Integrating Data with SQL Server Integration Services

Integrating Data with SQL Server Integration Services
By

Data integration a time consuming challenge for data managers. Data integration a time consuming challenge for data managers. One of the most time consuming challenges facing data managers is data integration. Developers and DBAs can take advantage of SQL Server Integration Services (SSIS) to streamline extraction, transformation and load operations while improving data quality. 

The first step to using SSIS in your data integration operations is to understand how SSIS addresses some of the challenges faced by developers integrating data from multiple sources.

Common data integration challenges include determining how to link logically related data that originates in multiple data sources, detecting and resolving data quality issues, identifying data that has changed since the last data integration operation, and troubleshooting workflows with potentially complex control flows.SQL Server Integration Services includes features to address these tasks and more.

Complex Data Transformations

When the data you are interested in is stored in a single database there will likely be logical constraints that enforce data integrity. For example, rows of related data in different tables can be linked, or joined in database parlance, by a shared key; constraints ensure that those keys are consistently applied.  In cases where you have to integrate data from multiple sources there is no guarantee that you will have consistently used keys to join. In these cases you have to use other pieces of data to determine how data is related.

You might, for example, match a customer database with a demographic data set by matching on address.
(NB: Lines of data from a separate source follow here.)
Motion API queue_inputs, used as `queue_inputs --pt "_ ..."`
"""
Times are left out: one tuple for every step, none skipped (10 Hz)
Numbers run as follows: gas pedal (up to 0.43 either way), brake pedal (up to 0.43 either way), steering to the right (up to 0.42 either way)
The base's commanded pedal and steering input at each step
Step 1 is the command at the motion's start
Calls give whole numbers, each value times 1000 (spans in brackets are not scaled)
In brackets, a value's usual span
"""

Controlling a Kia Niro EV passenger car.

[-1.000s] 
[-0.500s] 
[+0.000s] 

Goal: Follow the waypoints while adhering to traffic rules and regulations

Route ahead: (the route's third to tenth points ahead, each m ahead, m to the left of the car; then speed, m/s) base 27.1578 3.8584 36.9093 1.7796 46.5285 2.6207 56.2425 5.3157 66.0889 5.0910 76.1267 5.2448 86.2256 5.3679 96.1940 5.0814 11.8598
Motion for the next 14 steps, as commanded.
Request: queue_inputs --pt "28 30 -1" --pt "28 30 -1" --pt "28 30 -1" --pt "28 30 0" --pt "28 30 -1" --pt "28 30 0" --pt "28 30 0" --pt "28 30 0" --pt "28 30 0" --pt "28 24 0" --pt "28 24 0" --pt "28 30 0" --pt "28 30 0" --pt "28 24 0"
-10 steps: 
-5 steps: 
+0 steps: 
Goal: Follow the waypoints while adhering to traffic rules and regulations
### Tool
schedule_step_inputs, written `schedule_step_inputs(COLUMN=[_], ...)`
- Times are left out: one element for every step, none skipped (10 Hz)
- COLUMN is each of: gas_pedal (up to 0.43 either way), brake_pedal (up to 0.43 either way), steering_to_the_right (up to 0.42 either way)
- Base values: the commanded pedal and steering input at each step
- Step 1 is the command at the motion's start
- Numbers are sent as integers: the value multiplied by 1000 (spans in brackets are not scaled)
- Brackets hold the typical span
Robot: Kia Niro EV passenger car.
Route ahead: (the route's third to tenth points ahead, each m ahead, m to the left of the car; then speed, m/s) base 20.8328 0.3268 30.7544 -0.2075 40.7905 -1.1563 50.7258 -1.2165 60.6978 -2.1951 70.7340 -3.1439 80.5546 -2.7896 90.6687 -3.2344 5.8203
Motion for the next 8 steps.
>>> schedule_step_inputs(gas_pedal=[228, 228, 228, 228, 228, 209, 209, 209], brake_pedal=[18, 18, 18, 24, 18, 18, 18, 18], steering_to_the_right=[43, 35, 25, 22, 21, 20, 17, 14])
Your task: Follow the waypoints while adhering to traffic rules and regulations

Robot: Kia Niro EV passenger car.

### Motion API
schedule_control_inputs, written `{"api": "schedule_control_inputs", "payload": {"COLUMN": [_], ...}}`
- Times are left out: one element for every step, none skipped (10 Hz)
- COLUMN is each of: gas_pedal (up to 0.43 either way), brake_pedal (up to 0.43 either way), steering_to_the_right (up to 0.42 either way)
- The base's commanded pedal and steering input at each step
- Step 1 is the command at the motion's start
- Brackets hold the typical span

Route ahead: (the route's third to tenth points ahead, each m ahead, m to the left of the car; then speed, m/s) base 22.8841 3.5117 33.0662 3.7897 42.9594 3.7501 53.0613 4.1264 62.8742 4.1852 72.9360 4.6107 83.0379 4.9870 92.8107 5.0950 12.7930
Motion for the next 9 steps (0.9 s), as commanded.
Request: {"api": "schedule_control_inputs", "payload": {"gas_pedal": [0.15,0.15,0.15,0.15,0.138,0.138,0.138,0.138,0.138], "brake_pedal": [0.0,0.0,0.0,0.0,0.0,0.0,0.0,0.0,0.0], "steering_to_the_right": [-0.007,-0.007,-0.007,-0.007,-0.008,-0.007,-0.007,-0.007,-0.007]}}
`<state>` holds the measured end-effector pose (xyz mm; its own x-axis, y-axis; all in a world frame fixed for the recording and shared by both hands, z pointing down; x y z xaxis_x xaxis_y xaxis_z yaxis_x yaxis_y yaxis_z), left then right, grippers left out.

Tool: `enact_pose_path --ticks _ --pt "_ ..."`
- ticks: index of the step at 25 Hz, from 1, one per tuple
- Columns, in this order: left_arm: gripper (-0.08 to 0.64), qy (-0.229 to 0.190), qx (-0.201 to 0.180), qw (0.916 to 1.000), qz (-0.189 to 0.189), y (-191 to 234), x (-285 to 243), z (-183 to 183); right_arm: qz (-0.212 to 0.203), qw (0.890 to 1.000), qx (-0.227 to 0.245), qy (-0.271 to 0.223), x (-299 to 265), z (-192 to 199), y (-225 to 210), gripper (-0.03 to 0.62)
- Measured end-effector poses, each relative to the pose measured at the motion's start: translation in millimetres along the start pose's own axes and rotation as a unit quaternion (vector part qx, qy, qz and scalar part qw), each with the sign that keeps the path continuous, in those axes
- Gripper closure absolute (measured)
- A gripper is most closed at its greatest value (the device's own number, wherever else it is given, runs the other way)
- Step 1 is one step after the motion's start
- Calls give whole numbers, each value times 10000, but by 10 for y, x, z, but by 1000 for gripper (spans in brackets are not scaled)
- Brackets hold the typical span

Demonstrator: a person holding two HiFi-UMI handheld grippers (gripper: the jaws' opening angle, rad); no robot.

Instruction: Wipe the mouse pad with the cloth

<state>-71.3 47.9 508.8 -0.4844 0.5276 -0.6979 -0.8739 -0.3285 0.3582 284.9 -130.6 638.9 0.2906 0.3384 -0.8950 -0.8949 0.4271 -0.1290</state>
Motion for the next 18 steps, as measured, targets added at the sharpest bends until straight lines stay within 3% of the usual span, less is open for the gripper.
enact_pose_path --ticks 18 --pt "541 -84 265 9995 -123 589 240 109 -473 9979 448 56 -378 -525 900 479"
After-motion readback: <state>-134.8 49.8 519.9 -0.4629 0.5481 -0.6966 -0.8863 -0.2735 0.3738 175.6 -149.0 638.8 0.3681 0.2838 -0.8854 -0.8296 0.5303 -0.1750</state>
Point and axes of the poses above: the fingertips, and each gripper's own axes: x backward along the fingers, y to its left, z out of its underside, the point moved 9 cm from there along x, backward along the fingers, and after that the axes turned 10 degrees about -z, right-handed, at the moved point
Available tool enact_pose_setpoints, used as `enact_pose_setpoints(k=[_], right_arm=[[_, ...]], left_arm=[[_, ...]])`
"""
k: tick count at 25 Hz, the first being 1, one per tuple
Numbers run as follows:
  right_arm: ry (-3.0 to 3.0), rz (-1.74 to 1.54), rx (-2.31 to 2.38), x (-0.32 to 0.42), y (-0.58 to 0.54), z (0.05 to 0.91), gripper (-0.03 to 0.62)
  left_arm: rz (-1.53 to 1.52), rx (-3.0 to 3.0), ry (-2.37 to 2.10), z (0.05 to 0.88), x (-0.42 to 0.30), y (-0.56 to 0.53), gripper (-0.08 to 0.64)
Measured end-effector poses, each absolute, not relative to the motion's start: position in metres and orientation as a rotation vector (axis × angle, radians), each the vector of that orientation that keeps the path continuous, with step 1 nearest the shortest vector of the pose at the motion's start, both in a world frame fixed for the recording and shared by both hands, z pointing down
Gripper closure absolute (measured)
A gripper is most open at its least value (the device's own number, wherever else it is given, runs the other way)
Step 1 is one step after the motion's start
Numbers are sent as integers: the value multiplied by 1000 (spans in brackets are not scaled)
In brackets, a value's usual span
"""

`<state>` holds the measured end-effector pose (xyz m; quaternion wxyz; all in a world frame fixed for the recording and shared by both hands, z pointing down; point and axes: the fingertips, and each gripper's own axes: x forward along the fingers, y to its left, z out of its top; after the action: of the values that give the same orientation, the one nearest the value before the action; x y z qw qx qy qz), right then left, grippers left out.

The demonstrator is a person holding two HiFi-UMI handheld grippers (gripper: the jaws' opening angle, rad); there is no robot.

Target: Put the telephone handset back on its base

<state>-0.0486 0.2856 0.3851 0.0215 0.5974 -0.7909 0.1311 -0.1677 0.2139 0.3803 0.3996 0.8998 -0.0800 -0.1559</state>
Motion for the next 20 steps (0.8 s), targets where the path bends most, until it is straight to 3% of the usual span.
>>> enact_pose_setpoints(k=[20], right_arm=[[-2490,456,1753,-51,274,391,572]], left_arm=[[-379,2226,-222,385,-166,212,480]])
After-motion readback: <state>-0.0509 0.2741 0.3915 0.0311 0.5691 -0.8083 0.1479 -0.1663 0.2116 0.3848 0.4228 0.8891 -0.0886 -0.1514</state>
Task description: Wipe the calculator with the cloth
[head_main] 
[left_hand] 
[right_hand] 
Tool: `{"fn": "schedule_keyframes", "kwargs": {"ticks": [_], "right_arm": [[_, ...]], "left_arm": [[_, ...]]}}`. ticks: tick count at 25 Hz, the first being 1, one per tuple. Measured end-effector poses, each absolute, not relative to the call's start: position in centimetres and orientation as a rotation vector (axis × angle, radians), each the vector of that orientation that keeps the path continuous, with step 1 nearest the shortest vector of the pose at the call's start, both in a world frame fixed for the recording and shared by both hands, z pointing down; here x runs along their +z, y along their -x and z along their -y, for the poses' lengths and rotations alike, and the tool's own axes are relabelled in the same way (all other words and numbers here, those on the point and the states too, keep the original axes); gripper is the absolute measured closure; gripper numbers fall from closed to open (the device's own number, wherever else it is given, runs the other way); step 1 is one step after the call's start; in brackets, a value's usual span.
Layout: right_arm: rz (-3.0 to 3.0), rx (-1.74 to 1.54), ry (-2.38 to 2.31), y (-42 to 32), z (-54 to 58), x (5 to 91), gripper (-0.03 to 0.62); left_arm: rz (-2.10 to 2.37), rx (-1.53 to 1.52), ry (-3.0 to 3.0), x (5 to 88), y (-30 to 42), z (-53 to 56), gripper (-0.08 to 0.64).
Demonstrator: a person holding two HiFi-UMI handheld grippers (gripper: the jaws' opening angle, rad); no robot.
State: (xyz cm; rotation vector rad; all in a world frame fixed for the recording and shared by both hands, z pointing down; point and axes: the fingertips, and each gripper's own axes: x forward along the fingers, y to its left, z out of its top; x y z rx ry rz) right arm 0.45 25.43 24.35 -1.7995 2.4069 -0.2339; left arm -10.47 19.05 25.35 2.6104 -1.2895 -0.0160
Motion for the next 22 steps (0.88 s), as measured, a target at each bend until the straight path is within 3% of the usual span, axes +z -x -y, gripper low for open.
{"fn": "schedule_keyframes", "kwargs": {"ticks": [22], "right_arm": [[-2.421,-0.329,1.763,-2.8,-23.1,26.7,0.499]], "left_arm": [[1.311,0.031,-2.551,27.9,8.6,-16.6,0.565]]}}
Such operations can require pre-processing (e.g. standardizing address format).  With SQL Server Integration Services developers can use Microsoft Visual C# and Visual Basic.NET  to create modules that implement the preprocessing and matching logic. Extraction, transformation, and load (ETL) code can be stored in a catalog of projects and packages and this can help streamline reuse of existing packages.

Data Quality

Even though database designers and developers can take steps to ensure high quality data, problems can and do arise.  Users may not know the proper value to use in a data entry form, an application bug may not export data correctly, or legacy systems may not have sufficient data quality enforcement to meet your requirements.These kinds of data quality problems are common.

SSIS Data Quality Services (DQS) provide features to detect and correct data quality problems.

DQS includes an ETL component called the DQS Cleansing Transform which you can incorporate into your ETL workflows.  This transform uses a data quality knowledge base for validating data.A DQS knowledge base contains data and rules for identifying data quality problems which are organized into domains. A domain can include valid values, rules and relations, and third party reference data.  Domains are used to specify valid values for types of data, such as addresses and company names.

When you deploy the DQS transform you apply a domain to an input value, such as customer address.  The transform can generate suggestions and corrections or flag some data as invalid.  There may be cases where you need to track changes for audit purposes.  In those cases, DQS transform can generate reasons for changes, e.g.  applied formatting rule, applied data cleansing algorithm, rounded decimal value to integer value.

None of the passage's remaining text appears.